Medicinal Chemistry, CNSP iMed Science, AstraZeneca R&D, Innovative Medicines, SE-15185 Södertälje, Sweden.
Bioorg Med Chem Lett. 2012 Oct 1;22(19):6108-15. doi: 10.1016/j.bmcl.2012.08.031. Epub 2012 Aug 14.

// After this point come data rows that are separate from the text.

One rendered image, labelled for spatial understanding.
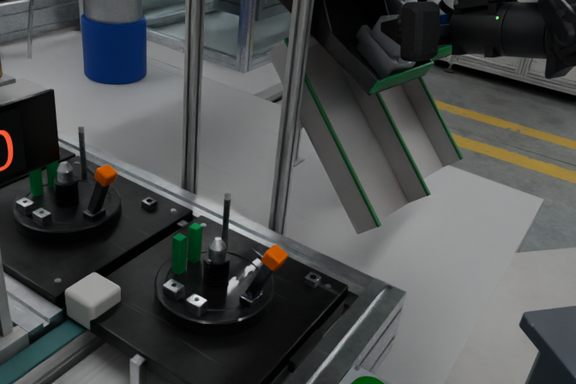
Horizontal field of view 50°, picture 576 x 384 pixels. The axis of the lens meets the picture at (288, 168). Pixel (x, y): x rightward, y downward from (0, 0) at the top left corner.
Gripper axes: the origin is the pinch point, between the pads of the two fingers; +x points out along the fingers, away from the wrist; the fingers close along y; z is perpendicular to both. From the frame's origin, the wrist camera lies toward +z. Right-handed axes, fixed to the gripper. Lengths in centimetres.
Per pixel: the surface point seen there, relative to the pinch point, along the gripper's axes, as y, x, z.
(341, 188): 5.2, 8.3, -21.5
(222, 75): -34, 90, -17
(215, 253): 27.1, 6.9, -23.7
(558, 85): -352, 145, -62
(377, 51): 2.4, 4.8, -3.2
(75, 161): 27, 46, -21
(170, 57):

The Na(V)1.7 ion channel is an attractive target for development of potential analgesic drugs based on strong genetic links between mutations in the gene coding for the channel protein and inheritable pain conditions. The (S)-N-chroman-3-ylcarboxamide series, exemplified by 1, was used as a starting point for development of new channel blockers, resulting in the phenethyl nicotinamide series. The structure and activity relationship for this series was established and the metabolic issues of early analogues were addressed by appropriate substitutions. Compound 33 displayed acceptable overall in vitro properties and in vivo rat PK profile.
钠离子通道 Na(V)1.7 是开发潜在止痛药物的一个有吸引力的靶点,这是基于通道蛋白编码基因中的突变与遗传性疼痛病症之间存在很强的遗传联系。(S)-N-色满-3-甲酰胺系列,以化合物 1 为代表,被用作开发新的通道阻滞剂的起点,从而产生了苯乙基烟酰胺系列。该系列的结构与活性关系已经建立,早期类似物的代谢问题通过适当的取代得到解决。化合物 33 表现出可接受的整体体外特性和体内大鼠 PK 特征。